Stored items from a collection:
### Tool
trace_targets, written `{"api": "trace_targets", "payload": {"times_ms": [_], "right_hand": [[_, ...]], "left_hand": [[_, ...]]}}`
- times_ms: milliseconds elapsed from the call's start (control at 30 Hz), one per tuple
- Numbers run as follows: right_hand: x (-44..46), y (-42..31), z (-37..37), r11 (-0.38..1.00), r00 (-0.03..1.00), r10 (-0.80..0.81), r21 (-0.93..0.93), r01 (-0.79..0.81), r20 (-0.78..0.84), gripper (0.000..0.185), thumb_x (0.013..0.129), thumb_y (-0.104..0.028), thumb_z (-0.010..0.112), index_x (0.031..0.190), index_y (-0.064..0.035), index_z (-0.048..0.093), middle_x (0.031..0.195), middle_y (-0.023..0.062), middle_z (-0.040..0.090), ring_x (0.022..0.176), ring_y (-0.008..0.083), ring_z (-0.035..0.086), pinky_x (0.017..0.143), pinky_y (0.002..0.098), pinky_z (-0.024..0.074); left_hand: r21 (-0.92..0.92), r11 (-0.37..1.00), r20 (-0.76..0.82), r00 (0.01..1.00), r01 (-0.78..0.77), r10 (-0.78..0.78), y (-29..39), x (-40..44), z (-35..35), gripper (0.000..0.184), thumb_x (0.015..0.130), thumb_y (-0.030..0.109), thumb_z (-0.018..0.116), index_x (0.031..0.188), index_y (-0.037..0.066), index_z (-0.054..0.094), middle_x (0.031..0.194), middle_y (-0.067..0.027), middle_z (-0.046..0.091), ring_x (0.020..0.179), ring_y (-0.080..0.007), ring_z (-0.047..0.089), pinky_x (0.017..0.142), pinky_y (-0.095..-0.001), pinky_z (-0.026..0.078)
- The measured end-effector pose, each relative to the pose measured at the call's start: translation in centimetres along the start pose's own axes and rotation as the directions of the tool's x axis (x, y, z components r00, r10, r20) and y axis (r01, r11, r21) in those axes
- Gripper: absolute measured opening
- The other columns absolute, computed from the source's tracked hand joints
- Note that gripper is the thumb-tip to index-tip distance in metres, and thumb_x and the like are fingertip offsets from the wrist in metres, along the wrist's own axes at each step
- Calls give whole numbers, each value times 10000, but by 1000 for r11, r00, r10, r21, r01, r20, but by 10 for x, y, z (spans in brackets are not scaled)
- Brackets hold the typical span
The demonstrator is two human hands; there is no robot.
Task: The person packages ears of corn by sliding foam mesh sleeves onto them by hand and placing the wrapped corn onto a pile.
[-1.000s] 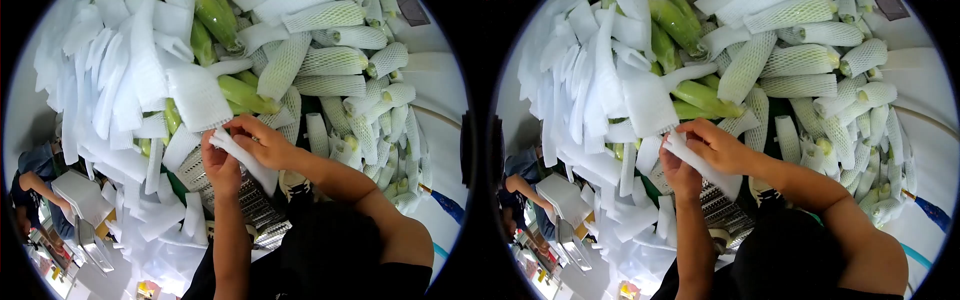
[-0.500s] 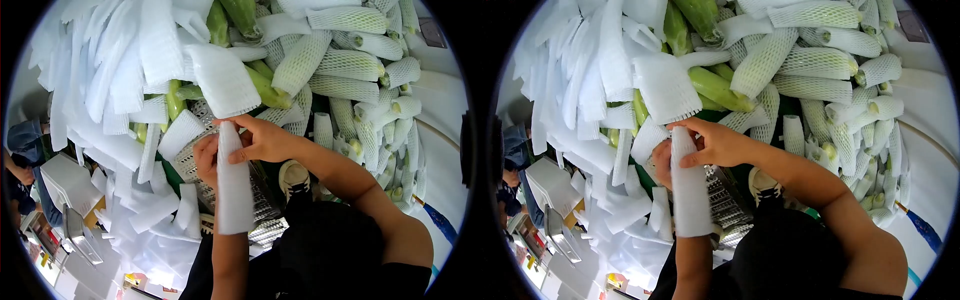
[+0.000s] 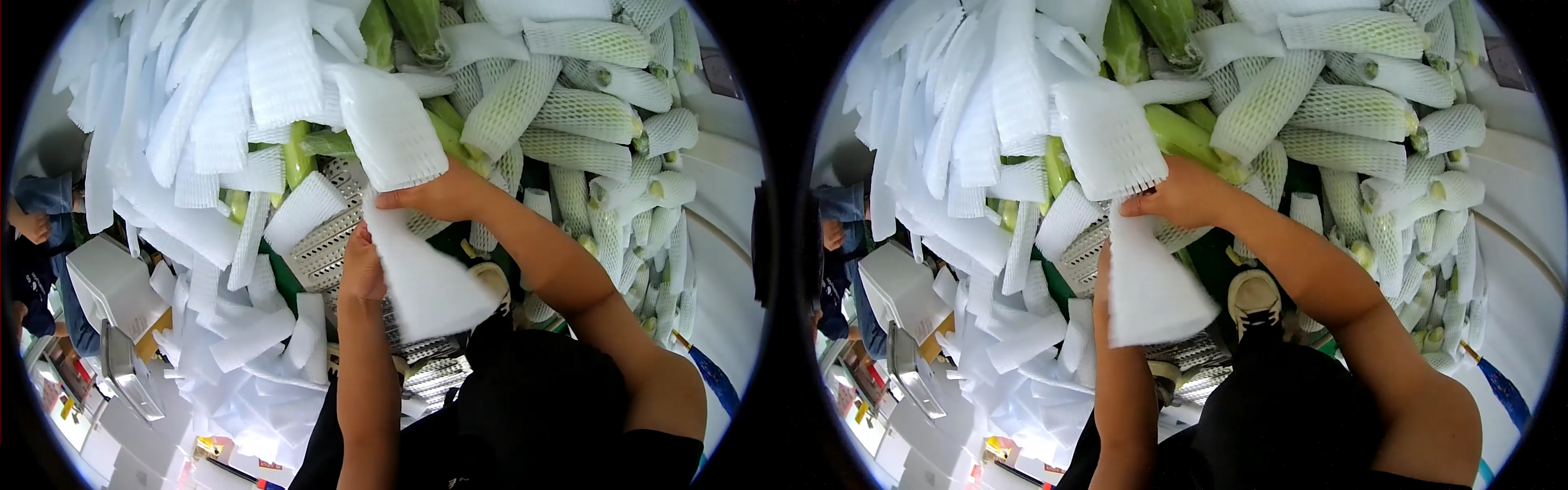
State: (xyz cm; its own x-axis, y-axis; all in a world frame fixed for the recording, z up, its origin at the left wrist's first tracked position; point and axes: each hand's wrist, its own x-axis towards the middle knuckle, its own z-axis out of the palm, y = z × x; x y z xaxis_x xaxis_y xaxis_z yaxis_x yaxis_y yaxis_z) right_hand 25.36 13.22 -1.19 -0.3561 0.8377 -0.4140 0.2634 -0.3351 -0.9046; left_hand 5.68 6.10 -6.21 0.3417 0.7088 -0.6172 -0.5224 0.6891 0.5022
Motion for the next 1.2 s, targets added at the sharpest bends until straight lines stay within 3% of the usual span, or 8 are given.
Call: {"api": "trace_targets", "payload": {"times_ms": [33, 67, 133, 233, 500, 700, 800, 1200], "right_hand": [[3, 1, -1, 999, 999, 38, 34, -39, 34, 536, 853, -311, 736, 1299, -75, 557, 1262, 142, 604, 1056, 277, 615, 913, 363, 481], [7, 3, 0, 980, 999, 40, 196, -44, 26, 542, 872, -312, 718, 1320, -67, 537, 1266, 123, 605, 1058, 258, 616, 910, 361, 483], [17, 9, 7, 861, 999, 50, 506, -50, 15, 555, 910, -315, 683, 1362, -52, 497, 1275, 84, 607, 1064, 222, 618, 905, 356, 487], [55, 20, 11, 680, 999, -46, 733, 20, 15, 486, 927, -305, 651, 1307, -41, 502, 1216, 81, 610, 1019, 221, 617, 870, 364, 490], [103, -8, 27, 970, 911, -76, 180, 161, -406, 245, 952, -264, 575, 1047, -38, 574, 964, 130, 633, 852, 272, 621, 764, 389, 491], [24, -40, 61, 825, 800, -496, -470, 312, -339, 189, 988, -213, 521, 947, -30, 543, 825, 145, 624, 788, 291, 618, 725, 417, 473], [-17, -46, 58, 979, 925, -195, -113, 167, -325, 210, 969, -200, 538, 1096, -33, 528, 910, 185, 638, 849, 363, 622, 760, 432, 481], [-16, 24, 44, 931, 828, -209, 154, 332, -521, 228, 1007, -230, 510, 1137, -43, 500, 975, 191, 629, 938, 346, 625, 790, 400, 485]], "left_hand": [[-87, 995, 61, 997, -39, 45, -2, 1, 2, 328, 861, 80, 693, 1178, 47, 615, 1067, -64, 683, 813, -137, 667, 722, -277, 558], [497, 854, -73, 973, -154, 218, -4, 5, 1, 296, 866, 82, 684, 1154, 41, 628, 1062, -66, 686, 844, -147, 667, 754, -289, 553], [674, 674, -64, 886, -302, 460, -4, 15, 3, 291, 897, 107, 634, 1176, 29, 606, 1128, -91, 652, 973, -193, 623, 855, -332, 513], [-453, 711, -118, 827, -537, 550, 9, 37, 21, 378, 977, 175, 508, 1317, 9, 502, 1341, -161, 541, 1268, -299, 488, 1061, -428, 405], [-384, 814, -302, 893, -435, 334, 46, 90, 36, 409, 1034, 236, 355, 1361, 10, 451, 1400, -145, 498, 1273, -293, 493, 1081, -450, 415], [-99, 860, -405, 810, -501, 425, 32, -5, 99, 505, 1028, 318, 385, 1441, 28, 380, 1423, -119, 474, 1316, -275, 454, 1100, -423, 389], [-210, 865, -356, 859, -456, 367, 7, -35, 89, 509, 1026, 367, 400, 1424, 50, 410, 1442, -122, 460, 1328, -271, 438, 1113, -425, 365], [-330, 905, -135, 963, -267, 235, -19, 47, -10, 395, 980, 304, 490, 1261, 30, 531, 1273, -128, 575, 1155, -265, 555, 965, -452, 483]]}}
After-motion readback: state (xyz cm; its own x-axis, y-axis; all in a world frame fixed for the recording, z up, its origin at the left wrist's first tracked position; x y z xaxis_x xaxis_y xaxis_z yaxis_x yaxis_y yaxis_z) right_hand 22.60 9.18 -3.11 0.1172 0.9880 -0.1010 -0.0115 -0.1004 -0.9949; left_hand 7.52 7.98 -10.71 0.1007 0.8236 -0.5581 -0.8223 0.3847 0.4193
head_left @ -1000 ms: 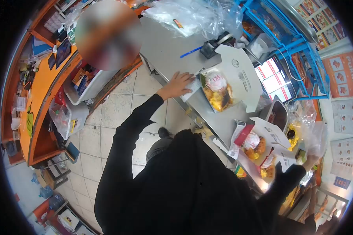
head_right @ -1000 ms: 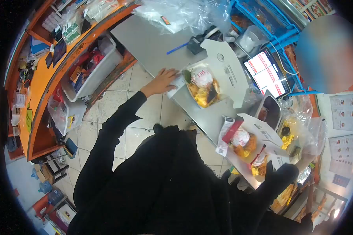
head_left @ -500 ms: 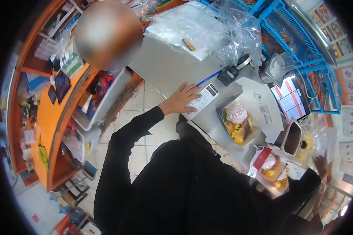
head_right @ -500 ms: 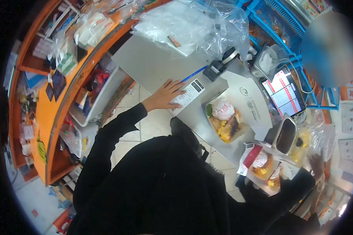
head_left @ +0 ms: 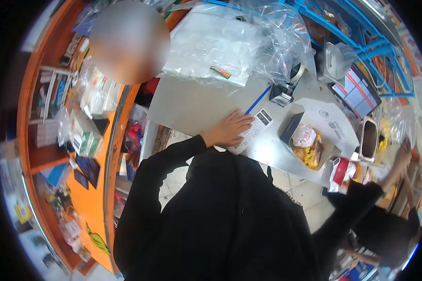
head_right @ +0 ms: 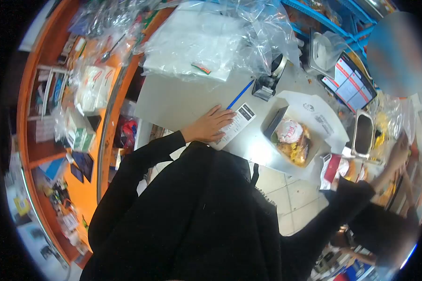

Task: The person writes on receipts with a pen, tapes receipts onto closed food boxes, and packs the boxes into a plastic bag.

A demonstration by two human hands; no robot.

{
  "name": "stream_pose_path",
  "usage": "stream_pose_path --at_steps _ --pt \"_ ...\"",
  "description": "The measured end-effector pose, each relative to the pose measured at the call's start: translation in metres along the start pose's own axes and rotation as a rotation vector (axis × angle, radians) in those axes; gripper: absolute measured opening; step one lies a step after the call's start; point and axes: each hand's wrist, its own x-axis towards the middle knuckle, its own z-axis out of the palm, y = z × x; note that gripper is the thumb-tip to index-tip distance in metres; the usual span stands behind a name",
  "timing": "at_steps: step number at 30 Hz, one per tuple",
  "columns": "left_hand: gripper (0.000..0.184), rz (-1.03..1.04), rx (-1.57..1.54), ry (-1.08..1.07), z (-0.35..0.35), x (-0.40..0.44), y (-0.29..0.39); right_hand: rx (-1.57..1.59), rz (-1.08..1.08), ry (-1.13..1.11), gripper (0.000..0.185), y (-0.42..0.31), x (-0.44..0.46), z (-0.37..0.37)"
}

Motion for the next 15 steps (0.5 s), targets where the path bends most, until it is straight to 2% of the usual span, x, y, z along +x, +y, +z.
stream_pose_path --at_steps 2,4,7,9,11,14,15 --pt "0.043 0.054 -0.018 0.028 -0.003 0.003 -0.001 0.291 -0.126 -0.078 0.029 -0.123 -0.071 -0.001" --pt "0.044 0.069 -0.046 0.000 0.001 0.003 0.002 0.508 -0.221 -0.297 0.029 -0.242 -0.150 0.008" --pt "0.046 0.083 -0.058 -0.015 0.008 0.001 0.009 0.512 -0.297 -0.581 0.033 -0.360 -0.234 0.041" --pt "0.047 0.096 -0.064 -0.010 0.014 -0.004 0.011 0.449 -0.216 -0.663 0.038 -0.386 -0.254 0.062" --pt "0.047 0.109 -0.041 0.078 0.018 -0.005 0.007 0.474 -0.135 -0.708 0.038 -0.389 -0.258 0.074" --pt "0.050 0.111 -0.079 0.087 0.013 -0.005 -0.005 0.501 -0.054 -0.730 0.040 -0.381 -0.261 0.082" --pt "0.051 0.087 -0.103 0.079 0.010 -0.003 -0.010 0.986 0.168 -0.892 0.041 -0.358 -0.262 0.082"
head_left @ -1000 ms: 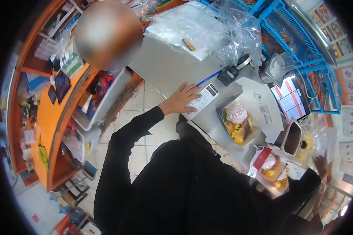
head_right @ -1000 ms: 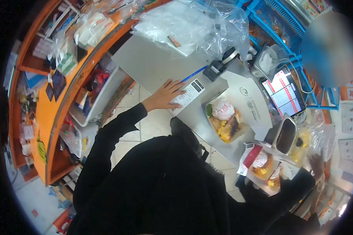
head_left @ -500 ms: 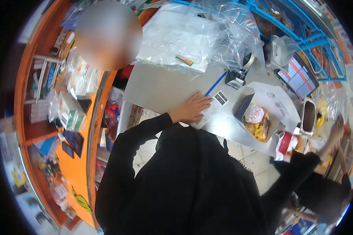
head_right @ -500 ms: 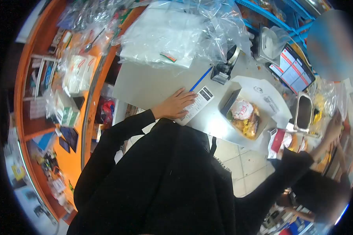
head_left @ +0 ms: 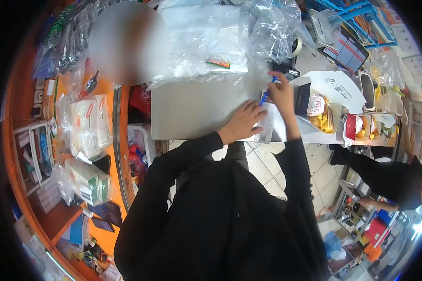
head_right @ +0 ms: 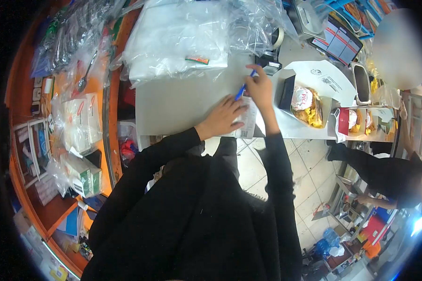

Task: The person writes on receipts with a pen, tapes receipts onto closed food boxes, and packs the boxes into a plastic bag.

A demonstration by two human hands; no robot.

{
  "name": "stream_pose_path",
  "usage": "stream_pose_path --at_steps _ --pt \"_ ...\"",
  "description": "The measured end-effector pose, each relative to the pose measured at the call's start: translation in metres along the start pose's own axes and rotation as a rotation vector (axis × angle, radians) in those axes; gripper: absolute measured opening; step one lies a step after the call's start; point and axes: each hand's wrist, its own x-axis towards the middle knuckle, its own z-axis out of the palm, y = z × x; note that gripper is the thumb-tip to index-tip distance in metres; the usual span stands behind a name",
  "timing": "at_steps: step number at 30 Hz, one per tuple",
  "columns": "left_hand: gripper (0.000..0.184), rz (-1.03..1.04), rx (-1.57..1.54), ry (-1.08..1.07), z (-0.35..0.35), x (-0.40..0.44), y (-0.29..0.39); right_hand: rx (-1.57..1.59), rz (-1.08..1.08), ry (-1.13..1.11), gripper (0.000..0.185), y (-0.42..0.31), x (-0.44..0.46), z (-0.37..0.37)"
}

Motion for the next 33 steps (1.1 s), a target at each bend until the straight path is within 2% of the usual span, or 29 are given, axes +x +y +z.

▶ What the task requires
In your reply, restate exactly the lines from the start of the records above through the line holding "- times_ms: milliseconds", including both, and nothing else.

▶ Solution for this problem
### Tool
trace_targets, written `{"api": "trace_targets", "payload": {"times_ms": [_], "right_hand": [[_, ...]], "left_hand": [[_, ...]]}}`
- times_ms: milliseconds elapsed from the call's start (control at 30 Hz), one per tuple

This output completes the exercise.